反応性が非常に高いため、地球上では遊離元素としては存在しておらず、常にある種の鉱物や分子化合物と結びついた形で存在している。
中でも、人や動物から微小な海洋プランクトンまでの細胞膜、骨や歯を作るのにリンは不可欠なのだ。問題は、天の川銀河(銀河系)内のどこで、どのようにしてリンが形成されるかをめぐり、天体物理学者の間でいまだに議論が続いていることだ。

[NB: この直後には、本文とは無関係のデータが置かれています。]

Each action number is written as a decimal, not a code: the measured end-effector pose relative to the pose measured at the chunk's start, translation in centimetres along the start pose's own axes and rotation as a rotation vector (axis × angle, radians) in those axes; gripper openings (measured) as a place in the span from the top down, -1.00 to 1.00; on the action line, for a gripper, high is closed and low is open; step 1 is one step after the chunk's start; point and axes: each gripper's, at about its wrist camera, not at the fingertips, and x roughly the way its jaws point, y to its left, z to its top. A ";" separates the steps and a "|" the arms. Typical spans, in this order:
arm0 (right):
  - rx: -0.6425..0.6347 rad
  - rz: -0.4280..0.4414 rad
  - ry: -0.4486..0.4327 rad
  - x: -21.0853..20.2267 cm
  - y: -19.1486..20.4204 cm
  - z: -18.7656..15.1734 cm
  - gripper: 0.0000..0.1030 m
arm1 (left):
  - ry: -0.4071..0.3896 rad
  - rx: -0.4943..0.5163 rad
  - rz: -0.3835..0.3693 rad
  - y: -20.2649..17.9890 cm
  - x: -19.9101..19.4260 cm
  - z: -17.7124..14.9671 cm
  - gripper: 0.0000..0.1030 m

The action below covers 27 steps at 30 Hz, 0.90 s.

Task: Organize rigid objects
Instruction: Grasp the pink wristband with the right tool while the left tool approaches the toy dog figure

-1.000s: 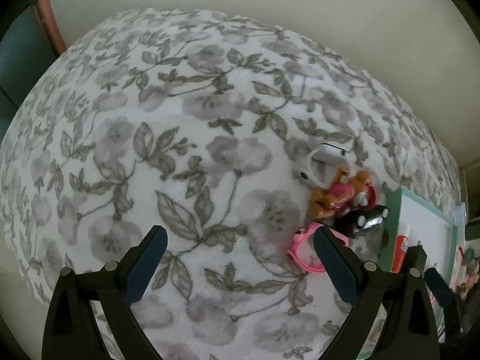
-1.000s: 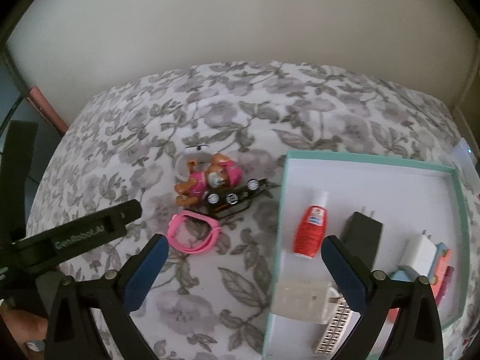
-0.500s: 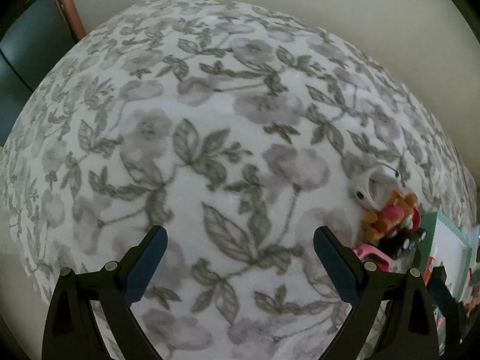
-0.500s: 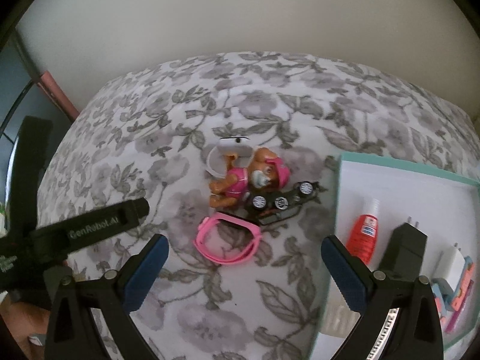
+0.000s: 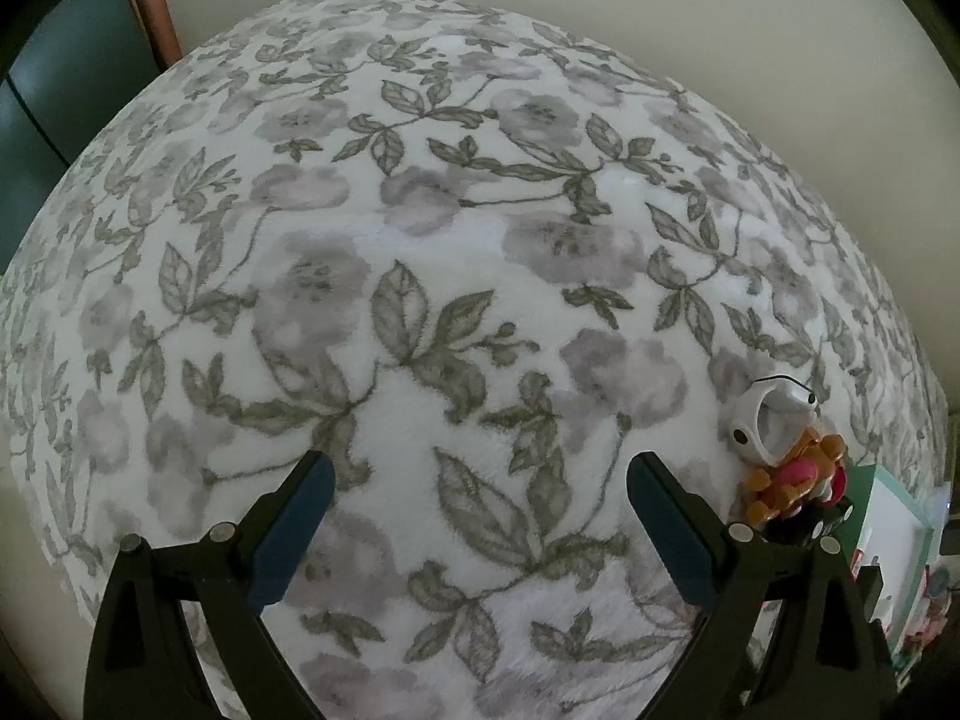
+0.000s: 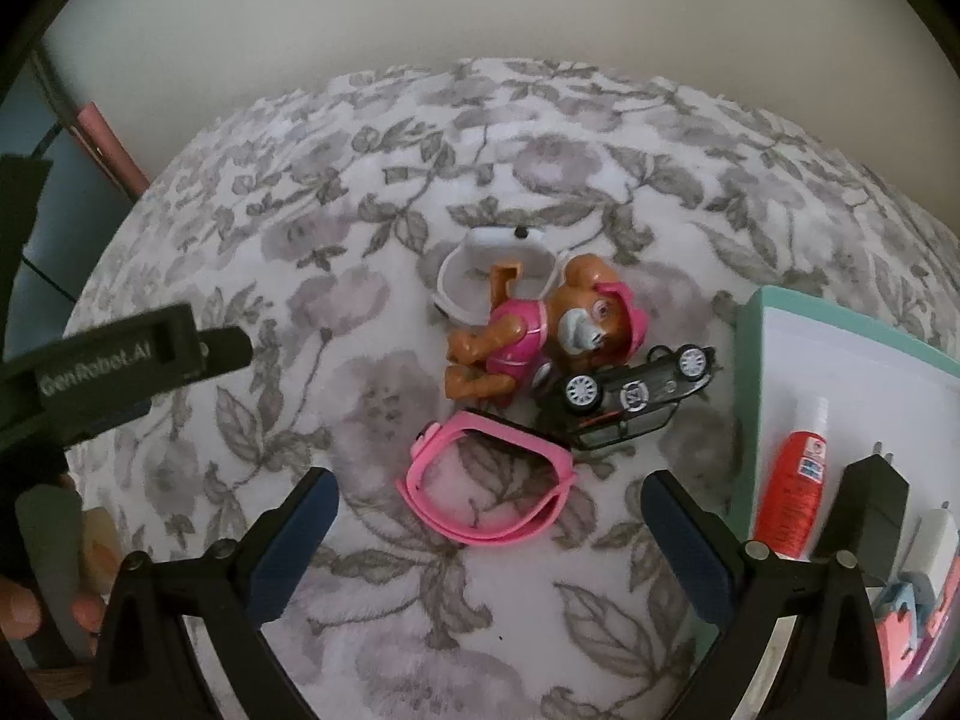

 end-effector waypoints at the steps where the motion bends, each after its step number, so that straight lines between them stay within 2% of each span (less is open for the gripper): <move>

銀河系の化学進化モデルでこれまでに予測されているリンの合成量は、観測される量に比べて少なくなっていると、ハンガリー・コンコイ天文台の天体物理学者マルコ・ピニャタリは取材に応じた電子メールで述べている。従って、銀河系の化学進化をシミュレーションするために用いられる恒星によるリンの生成量に問題があることがわかると、ピニャタリは指摘する。

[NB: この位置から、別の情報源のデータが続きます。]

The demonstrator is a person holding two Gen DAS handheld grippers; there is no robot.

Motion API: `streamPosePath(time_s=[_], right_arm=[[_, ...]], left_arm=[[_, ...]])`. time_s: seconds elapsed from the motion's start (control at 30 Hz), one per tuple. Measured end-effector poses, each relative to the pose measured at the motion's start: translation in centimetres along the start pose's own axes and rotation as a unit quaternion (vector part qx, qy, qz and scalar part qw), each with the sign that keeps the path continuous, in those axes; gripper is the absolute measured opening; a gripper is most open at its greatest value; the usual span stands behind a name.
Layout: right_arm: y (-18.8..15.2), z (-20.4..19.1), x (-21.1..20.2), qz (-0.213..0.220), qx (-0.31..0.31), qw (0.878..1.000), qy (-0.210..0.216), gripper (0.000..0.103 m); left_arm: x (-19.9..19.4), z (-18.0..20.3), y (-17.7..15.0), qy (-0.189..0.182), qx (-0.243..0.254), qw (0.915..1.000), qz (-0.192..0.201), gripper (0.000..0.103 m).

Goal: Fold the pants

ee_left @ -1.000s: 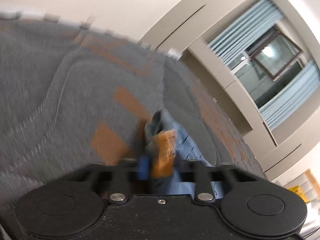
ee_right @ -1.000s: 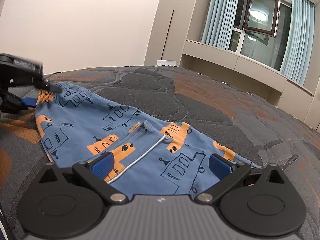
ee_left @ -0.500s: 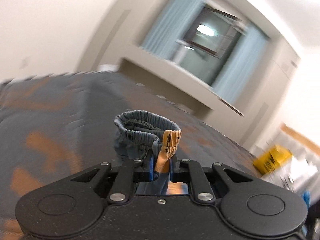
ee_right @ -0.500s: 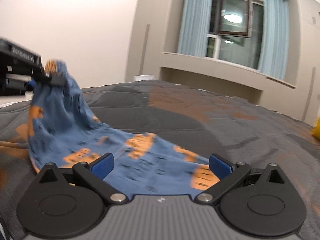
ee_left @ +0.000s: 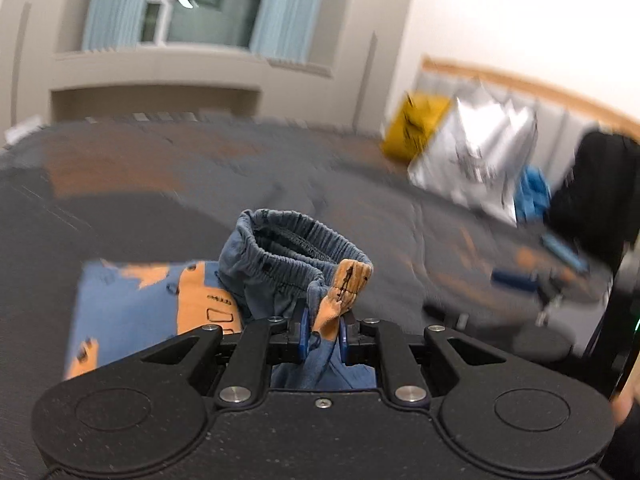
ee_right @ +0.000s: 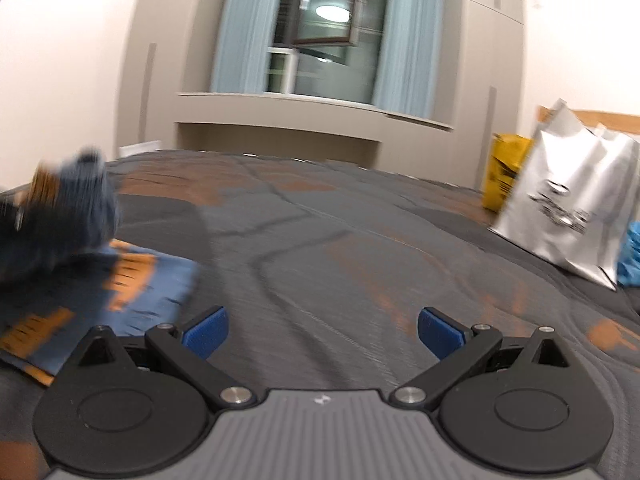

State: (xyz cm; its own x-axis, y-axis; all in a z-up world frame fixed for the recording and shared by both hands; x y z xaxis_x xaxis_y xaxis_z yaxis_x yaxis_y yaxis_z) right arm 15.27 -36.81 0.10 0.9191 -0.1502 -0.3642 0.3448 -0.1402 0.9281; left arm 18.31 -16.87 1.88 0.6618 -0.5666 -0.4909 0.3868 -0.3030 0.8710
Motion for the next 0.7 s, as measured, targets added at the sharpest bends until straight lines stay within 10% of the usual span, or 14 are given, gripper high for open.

ある程度の量のリンを含有することがこれまでに判明している恒星は300個足らずだ。
リン含有星の大部分は、銀河系の銀河ハロー(銀河円盤部を取り囲む広大な領域)の内側部分および厚い円盤で見つかっており、これはリン含有星の分布が位置に固有ではないことを示していると、スペイン・カナリア天体物理研究所(IAC)とラ・ラグーナ大学に所属する博士課程学生のマレン・ブラウナーは取材に応じた電子メールで述べている。このことは、リン含有星がリンや他の元素を豊富に含むようになることに関与するプロセスが、銀河系内のリン含有星の位置とは無関係である可能性が高いことを示唆しているという。
爆発による始まり
リンは、太陽の10倍以上の質量を持つ恒星が寿命の最後に引き起こす重力崩壊型超新星爆発の核融合で合成されると、コンコイ天文台の天文学者マリア・ルガロは取材に応じた電子メールで述べている。鉄はエネルギーを生み出せないため、鉄を豊富に含む恒星のコア(中心核)が崩壊することで、外層の物質が星間媒質中に放出され、そこから新たな恒星が形成されるという。